=== Begin Enclosure ===

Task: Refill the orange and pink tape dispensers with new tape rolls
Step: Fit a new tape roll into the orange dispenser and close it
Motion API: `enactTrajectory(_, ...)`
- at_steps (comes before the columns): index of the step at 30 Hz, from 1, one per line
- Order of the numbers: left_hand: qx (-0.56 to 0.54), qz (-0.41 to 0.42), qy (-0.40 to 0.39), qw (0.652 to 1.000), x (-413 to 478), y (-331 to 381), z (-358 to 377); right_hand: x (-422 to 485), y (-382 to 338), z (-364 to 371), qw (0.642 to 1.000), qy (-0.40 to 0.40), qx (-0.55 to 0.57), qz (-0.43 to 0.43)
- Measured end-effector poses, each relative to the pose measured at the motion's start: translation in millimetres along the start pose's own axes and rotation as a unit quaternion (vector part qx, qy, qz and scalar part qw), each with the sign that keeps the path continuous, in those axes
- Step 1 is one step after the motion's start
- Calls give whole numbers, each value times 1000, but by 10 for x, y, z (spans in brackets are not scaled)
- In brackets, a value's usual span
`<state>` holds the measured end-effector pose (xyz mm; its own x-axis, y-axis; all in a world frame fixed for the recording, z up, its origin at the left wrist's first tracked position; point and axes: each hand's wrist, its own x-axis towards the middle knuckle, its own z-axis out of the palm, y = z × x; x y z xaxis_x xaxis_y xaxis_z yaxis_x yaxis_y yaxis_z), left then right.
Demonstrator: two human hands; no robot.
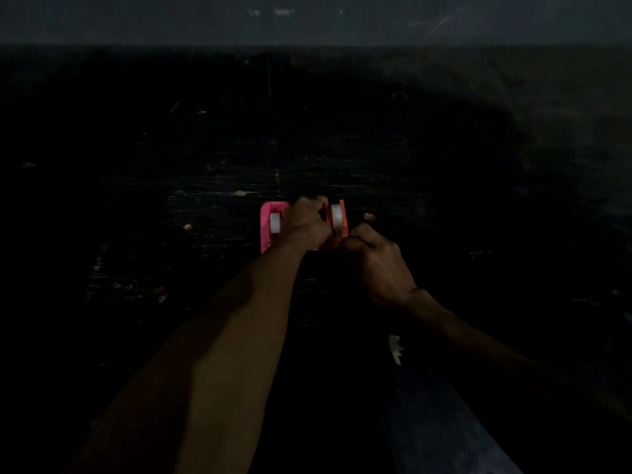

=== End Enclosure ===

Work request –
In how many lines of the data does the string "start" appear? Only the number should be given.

Answer space –
2